L’Empereur d’Annam et son administration mandarinale ou le Gouverneur Général avec ses administrateurs ou ses officiers ?
Dans quelle configuration d’organisation des pouvoirs ? Dans celle d’un protectorat au sein duquel la puissance coloniale se réservait les relations extérieures et un certain nombre de pouvoirs régaliens, ou dans celle d’une administration coloniale directe à laquelle l’ancienne administration annamite obéissait ?
A l’époque de Gallieni et de Lyautey, la France avait conservé les apparences d’un protectorat, en plaçant des résidents auprès des différents échelons de pouvoir annamite, région ou préfectures, mais cette répartition des pouvoirs était de plus en plus largement une fiction.
Nous verrons, une fois de plus, à la lecture des extraits de lettres de Lyautey qu’il était un chaud partisan de la solution du protectorat, du maintien en place des pouvoirs traditionnels, pour tout un ensemble de raisons qu’il y exposait.
Son opinion était d’autant plus intéressante que le personnage d’un Than-Taï, mis en place par le pouvoir colonial pour être docile, soulevait beaucoup de questions, que Lyautey n’esquivait pas dans ses lettres.

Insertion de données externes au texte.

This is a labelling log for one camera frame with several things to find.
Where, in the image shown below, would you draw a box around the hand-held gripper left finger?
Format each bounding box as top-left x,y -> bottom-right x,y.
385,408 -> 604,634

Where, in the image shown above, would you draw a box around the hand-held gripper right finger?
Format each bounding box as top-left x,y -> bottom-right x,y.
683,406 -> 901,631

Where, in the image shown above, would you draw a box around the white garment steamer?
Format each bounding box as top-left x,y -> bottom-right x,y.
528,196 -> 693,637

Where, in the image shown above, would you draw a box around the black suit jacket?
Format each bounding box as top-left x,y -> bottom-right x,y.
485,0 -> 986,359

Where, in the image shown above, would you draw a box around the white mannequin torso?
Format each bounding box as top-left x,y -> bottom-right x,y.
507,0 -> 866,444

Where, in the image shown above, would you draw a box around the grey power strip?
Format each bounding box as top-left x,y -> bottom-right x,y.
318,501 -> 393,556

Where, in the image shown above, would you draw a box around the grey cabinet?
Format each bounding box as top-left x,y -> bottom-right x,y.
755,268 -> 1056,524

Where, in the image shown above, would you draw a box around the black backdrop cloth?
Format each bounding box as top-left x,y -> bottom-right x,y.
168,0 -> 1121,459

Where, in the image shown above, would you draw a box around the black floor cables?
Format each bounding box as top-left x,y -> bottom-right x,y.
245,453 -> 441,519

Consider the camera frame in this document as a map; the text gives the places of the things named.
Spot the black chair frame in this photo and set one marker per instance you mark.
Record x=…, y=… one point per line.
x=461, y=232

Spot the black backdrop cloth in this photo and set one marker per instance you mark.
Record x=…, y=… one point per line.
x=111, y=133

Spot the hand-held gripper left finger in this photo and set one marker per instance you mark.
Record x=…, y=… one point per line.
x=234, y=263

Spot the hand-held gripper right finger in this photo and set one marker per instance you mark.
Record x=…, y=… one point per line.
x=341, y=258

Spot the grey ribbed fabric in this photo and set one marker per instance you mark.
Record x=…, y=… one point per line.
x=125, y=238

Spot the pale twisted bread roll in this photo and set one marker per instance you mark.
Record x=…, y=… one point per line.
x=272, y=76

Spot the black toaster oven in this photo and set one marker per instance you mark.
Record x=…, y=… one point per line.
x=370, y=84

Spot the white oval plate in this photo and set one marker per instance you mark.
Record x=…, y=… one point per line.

Peu de temps avant le limogeage par le gouvernement du Gouverneur général de Lanessan, Lyautey l’accompagnait au cours de son déplacement à Hanoï, capitale du Tonkin. Sur ce trajet, le Gouverneur général allait faire escale à Tourane, pour aller saluer l’Empereur d’Annam, à Hué, le siège de son Empire.
A bord de la Tamise, en rade de Tourane, 16 novembre 1895,
« Le bateau vient de stopper. Le canon a tiré, répondant au salut. Les embarcations se pressent autour de nous…L’une d’elles a accosté, et Huong-Triep, le troisième Régent de l’Empire d’Annam, est à bord ; il est en robe rouge brodée de cercles d’or, la plaque de grand-officier et les insignes indigènes de son rang, breloques d’or et de soie…. Le Régent tend au Gouverneur général sa petite main de momie où, sous le gant blanc, pointent les ongles du lettré ; puis, se retournant, il prend des mains d’un mandarin un grand cylindre de soie rouge qu’il dépaquette lentement. C’est une lettre de l’empereur d’Annam. Le Gouverneur général parait satisfait. Congratulations… »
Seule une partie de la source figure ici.